Nomegestrol/oestradiol
Zoely (Merck Sharp and Dohme)
24 white active tablets and 4 yellow placebo tablets
Approved indication: contraception
Australian Medicines Handbook section 7.1.1
This new oral contraceptive contains the progestogen nomegestrol (2.5 mg) combined with the endogenous oestrogen 17β-oestradiol (1.5 mg). Nomegestrol is similar to endogenous progesterone and has a strong affinity for the human progesterone receptor. It also has strong anti-gonadotropic activity and moderate antiandrogenic activity.
The contraceptive efficacy of this new combination has been compared to drospirenone 3 mg/ethinyloestradiol 30 microgram (21 active and 7 placebo tablets) for 13 menstrual cycles in women aged 18–50 years.1 In this open-label trial, there were 4 pregnancies in the 1587 women who took the nomegestrol combination pill and 3 pregnancies in the 534 women who took the comparator pill (estimated Pearl Index in women aged ≤35 years = 0.38 vs 0.81). Most pregnancies were thought to be related to missed pills or conditions that affect contraceptive efficacy, such as diarrhoea or vomiting. However the reason for contraceptive failure was not identified for one pregnancy in the nomegestrol/oestradiol group. There were no pregnancies in women aged 36 and over.

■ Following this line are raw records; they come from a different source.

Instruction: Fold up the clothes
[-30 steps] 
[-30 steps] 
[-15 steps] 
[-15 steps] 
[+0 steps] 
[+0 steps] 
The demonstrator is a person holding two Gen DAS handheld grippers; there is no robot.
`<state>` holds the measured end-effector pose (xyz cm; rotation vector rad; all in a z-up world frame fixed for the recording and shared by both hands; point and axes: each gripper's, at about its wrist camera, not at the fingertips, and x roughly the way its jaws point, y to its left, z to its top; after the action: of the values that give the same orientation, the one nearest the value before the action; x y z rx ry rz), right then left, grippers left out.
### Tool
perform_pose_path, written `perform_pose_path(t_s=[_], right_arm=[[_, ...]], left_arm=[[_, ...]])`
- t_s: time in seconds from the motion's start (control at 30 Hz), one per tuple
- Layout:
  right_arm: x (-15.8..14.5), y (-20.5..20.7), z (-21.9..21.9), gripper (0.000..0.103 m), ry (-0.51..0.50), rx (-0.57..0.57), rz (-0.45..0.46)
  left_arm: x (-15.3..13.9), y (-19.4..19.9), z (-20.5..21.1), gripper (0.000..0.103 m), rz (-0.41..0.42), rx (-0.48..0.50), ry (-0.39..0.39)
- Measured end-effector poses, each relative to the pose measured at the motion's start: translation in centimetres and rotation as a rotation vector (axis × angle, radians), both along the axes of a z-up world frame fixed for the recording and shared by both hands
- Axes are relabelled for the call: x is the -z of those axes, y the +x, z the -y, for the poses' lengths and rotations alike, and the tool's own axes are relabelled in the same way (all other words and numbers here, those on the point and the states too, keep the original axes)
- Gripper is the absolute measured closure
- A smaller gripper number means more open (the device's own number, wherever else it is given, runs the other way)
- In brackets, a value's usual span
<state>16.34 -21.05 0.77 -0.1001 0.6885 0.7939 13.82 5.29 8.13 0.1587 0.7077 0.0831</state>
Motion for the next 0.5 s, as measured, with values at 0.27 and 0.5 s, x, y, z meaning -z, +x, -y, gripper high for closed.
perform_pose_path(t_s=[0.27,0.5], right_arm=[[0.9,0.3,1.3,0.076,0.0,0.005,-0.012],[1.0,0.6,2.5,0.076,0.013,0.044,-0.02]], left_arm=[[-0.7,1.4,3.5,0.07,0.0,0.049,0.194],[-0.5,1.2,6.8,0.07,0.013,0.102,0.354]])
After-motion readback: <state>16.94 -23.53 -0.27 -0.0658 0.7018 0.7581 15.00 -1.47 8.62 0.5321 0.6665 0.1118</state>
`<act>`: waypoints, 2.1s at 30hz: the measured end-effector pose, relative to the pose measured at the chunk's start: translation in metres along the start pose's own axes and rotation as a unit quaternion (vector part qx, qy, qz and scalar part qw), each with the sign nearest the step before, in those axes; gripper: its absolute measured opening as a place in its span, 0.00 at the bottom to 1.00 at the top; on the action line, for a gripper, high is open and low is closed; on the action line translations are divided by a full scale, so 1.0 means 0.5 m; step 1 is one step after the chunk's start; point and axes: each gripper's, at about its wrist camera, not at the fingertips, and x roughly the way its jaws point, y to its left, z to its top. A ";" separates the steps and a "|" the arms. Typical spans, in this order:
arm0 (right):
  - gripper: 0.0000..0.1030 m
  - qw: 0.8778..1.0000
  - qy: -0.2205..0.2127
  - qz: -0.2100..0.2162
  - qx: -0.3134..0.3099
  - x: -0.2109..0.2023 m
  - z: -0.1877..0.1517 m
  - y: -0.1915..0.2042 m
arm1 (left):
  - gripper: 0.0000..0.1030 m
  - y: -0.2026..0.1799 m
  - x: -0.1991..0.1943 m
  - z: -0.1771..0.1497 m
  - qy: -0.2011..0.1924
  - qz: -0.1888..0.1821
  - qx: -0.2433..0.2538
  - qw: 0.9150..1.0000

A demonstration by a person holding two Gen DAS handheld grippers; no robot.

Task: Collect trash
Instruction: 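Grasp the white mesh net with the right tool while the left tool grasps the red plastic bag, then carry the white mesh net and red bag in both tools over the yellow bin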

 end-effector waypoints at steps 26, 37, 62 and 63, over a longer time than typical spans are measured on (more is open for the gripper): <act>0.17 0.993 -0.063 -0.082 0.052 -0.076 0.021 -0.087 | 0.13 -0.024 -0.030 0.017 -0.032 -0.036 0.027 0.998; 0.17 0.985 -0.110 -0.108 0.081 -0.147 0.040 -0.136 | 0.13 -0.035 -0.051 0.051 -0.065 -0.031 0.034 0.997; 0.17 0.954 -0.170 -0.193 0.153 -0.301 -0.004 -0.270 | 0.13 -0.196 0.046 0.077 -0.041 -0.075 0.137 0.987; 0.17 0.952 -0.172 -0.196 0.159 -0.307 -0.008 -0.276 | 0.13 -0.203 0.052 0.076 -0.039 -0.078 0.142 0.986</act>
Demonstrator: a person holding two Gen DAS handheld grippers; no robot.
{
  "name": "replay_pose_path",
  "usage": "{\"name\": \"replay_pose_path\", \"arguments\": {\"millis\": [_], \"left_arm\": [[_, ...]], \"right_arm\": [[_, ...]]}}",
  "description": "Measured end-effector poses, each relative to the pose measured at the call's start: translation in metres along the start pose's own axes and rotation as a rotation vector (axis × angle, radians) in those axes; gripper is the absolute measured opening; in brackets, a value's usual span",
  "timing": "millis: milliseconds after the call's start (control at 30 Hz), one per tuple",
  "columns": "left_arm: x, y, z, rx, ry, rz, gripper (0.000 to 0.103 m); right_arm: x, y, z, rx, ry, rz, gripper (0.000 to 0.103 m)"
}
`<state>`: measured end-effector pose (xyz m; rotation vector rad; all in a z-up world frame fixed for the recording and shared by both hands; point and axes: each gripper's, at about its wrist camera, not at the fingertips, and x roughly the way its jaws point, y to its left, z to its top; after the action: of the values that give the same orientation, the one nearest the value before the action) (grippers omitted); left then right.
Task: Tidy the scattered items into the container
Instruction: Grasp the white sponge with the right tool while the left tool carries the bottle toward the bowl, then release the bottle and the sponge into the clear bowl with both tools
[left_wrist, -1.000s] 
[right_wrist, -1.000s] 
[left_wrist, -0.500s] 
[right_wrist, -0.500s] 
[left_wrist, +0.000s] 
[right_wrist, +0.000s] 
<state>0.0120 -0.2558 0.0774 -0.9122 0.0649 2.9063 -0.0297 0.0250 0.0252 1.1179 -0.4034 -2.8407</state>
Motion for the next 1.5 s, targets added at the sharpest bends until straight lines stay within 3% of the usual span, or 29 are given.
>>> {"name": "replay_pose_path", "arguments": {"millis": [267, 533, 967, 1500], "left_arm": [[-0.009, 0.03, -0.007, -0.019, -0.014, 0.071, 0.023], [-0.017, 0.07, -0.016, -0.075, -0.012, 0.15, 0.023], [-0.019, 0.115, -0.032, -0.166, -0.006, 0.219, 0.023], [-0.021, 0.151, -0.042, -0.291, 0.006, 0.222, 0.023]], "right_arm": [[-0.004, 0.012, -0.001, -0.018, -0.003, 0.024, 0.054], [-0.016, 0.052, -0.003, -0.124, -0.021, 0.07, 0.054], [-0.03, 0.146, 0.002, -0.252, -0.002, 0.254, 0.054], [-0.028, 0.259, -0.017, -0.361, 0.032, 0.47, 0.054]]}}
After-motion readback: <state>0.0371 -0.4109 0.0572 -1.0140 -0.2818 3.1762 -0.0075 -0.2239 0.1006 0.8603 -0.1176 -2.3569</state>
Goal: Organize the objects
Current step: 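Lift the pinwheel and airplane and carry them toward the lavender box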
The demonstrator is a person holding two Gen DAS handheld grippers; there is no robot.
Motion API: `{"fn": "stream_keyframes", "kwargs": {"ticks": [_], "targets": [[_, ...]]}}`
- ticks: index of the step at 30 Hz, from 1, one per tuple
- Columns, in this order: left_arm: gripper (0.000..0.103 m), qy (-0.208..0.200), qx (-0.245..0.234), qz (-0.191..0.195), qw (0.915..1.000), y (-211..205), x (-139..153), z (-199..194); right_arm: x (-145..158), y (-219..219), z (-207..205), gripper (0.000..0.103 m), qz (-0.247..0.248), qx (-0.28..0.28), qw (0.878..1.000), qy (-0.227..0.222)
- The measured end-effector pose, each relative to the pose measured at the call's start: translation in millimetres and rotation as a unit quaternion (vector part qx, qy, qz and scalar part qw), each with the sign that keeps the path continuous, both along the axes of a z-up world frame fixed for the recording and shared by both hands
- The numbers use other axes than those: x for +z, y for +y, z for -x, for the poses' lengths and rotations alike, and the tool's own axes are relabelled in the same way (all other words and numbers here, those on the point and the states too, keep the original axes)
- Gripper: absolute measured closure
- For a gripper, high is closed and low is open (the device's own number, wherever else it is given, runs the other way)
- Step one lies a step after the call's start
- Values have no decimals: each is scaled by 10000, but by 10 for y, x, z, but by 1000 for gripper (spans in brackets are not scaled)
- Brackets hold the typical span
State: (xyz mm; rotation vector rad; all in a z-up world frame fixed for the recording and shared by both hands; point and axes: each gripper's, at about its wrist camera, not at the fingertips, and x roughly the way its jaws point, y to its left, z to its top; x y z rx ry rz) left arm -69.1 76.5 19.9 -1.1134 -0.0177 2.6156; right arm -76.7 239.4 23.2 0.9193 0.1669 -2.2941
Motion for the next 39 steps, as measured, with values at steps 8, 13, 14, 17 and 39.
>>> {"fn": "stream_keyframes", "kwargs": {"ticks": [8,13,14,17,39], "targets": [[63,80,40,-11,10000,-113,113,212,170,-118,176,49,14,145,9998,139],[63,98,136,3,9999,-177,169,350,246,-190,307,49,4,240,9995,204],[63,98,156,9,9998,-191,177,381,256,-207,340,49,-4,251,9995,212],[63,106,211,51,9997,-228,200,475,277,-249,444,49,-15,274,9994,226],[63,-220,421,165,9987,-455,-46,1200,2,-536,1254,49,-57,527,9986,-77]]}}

The incidence of breakthrough bleeding or spotting in the trial was slightly higher with the nomegestrol combination pill than with the comparator during most cycles (14–20% vs 11–17%). However, this decreased over time in both groups. Periods were shorter and lighter with nomegestrol/oestradiol and missed periods were more common. This may have been because there were only four placebo pills with nomegestrol/oestradiol compared to seven with the comparator. One-third of women had acne at baseline. By cycle 13, this had decreased to 24% in the nomegestrol/oestradiol group and 16% in the comparator group.1
The contraindications and precautions for nomegestrol/ oestradiol are similar to other combined pills, as are the adverse effects. Acne (15.3% vs 7.1%), irregular withdrawal bleeding (11.7% vs 0.4%), weight gain (7.9% vs 6.2%) and headache (6.6% vs 6.2%) were more common with nomegestrol/oestradiol than with drospirenone/ethinyloestradiol. These events led to discontinuation in some women. There were three serious adverse events possibly related to treatment. These were menorrhagia in the nomegestrol/oestradiol group, and deep vein thrombosis and systemic lupus erythematosus in the comparator group.1
The combination of nomegestrol and oestradiol proved to be an effective contraceptive compared with drospirenone/ ethinyloestradiol. It is unclear if it will have any advantages over currently approved contraceptive pills, however periods may be shorter and lighter.
manufacturer provided additional useful information
The Transparency Score () is explained in New drugs: transparency, Vol 37 No 1, Aust Prescr 2014;37:27.
Note on references
At the time the comment was prepared, information about this drug was available on the website of the Therapeutic Goods Administration (www.tga.gov.au/industry/pm-auspar.htm).